Paul Lam Kwoh Hing : «Retraite :
la tendance va aujourd'hui
vers des plans contributifs»

p.5foto1

A l'heure où les syndicats craignent que le Pay Research Bureau (PRB) ne démantèle la pension non contributive des fonctionnaires, Repères proposent de faire le point avec Paul Lam Kwoh Hing, Senior Manager de la Pensions Departement de l'Anglo-Mauritius.

Pouvez-vous nous expliquer comment fonctionne un plan de retraite ?

Il y a deux types de plans de pension de retraite : le Defined Benefit Scheme et le Defined Contribution Scheme.

Le Defined Benefit Scheme définit au départ la formule pour calculer le montant de la pension, qui est basée sur le salaire et les années de service de l'employé. Ainsi, l'employé peut connaître, dès le début, le pourcentage de son dernier salaire payable comme pension au moment de sa retraite.

Dans ce cas, l'actuaire détermine le taux de cotisation adéquat pour financer le plan en prenant aussi en considération les facteurs tels que les futures augmentations de salaires, le taux de rémunérations, etc. Les cotisations de l'employeur et des employés, si le fonds est contributif, sont ensuite versées dans des fonds d'investissements gérés par des Fund Managers. Quand l'employé atteint l'âge de la retraite, sa pension, calculée d'après la formule agréée, est payée de ces fonds. Il a l'option de prendre jusqu'à 25% de sa pension en forme de lump sum et sa pension est réduite à 75% du montant initial.

Le Defined Contribution Scheme, par contre, fixe dès le départ le montant de cotisations, versé dans des fonds d'investissements. Donc, la pension dépendra du montant accumulé par l'employé durant sa carrière et n'est pas connue d'avance. Le montant de cotisations fixé et payé par l'employeur est basé sur un pourcentage du salaire de l'employé. Dans certains cas, l'employé est aussi appelé à y contribuer.

Tout comme sous le Defined Benefit Scheme, le Defined Contribution Scheme permet aussi à l'employé de prendre jusqu'à 25% de sa pension sous forme de lump sum et sa pension est réduite à 75% du montant initial.

La presse fait état depuis peu d'une éventuelle contribution des fonctionnaires au fonds de pensions. Cette proposition a tout de suite suscité un tollé chez les syndicalistes avec un discours très précis : celui des «droits acquis». Comment réagissez-vous ?
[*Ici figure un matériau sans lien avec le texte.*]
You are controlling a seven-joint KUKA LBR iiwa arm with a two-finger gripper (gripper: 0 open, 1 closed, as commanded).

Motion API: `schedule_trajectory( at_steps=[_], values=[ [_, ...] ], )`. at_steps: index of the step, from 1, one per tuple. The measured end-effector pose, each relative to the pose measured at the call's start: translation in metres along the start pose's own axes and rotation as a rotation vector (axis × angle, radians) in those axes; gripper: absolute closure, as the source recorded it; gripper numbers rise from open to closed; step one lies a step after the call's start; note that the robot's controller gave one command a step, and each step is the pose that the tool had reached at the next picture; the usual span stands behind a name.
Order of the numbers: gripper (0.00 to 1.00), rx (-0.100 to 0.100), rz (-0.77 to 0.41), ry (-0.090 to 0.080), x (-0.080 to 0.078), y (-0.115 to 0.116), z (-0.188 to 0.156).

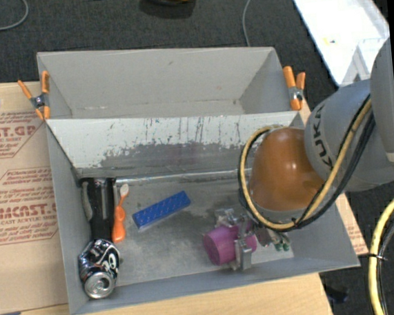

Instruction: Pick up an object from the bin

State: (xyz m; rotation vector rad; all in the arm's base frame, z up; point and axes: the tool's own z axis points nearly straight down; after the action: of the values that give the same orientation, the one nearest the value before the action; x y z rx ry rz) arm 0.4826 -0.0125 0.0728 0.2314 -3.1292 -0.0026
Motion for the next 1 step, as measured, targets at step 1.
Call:
schedule_trajectory(
  at_steps=[1],
  values=[
    [1.00, 0.000, 0.000, 0.001, 0.0006, 0.0003, -0.0232]
  ],
)
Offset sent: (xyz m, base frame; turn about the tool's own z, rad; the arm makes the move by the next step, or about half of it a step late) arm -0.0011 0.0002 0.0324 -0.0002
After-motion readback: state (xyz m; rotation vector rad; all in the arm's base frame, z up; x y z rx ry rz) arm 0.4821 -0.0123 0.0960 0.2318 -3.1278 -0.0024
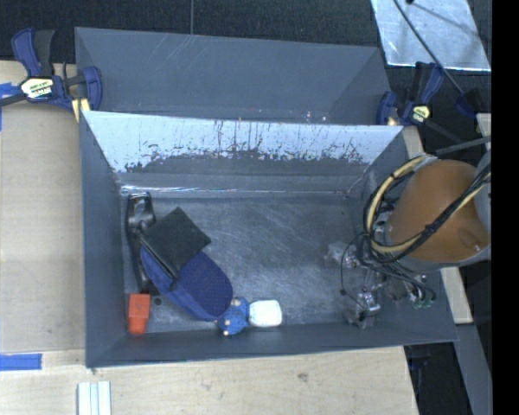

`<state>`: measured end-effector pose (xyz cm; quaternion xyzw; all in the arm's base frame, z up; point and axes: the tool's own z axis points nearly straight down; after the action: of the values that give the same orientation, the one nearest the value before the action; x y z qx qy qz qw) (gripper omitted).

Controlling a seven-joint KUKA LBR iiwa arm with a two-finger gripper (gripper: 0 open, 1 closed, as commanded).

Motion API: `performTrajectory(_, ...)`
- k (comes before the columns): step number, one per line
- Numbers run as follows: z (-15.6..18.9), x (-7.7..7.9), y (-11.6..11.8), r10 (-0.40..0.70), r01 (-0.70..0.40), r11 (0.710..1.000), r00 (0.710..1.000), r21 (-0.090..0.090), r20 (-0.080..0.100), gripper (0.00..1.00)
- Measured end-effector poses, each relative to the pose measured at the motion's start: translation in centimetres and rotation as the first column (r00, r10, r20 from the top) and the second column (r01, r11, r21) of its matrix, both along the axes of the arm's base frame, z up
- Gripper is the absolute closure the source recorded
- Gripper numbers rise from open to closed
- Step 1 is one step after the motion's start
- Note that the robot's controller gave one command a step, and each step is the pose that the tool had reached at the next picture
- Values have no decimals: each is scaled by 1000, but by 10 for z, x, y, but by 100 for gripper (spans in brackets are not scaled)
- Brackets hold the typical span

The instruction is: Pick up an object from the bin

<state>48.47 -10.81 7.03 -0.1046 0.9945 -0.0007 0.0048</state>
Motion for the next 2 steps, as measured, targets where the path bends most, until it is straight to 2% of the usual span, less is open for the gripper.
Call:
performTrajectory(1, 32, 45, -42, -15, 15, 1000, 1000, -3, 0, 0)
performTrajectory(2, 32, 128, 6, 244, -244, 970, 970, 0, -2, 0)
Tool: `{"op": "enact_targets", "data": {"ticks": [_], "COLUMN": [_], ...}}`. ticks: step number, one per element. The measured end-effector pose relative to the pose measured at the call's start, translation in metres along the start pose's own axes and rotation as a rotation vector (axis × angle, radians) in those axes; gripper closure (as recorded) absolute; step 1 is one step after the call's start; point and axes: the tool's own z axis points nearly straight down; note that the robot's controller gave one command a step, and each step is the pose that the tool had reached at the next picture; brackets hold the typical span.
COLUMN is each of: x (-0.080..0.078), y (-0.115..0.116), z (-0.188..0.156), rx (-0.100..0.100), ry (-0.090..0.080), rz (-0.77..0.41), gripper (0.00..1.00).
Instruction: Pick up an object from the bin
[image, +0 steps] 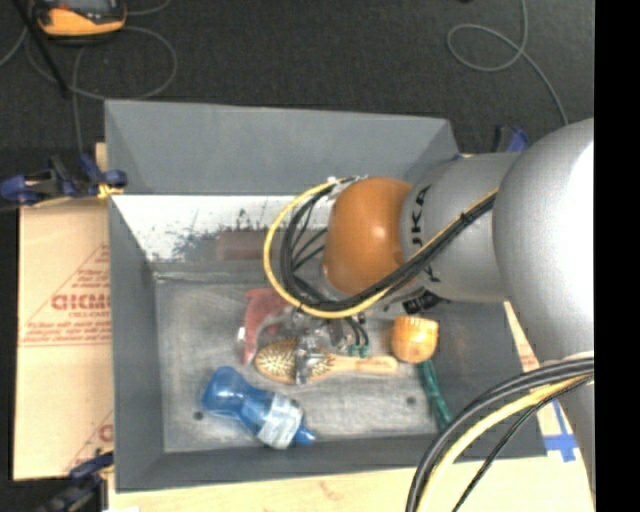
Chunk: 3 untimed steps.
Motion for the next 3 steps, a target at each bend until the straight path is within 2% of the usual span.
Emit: {"op": "enact_targets", "data": {"ticks": [1,2,3], "x": [0.0,-0.003,0.001], "y": [0.0,0.007,0.005], "z": [0.0,0.0,-0.04], "rx": [0.0,0.004,0.003], "ry": [0.0,-0.006,0.004], "rz": [0.0,-0.194,-0.365], "gripper": [1.0,1.0,1.0]}}
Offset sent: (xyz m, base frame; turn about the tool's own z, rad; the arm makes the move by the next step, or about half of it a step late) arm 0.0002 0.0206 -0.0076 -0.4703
C'est une question délicate. C'est vrai que les fonctionnaires ont toujours considéré une pension non contributive comme un droit acquis. Mais c'est aussi vrai que les pensions non contributives pèsent de plus en plus lourd sur les finances gouvernementales.

Il faudra trouver une solution pour satisfaire toutes les parties concernées.

Qu'en est-il du secteur privé ? Comment son personnel finance-t-il sa retraite ?

Dans le secteur privé, de nombreuses sociétés ont un plan de retraite pour leur personnel. Auparavant, la majorité des plans de pension était non contributive mais aujourd'hui, la tendance va plutôt vers des plans contributifs, et ce, surtout avec l'avènement du règlement sur la «Portabilité» en vigueur depuis juillet 2000. Sous ce règlement, un employé ayant complété cinq années de service ou plus, a droit automatiquement à sa cotisation et à celle de son employeur aussi.

D'autre part, ils sont nombreux les employés qui ont contracté un plan de pension personnel avec une compagnie d'assurance afin de top-up leur pension.

Quelles pourraient être les propositions des maisons d'assurance en cas de démantèlement de la pension de retraite des fonctionnaires ?

La plupart des plans de retraite des compagnies du secteur privé à Maurice sont déjà administrés par des compagnies d'assurance qui sont parfaitement équipées pour faire face à toute situation qui se présenterait.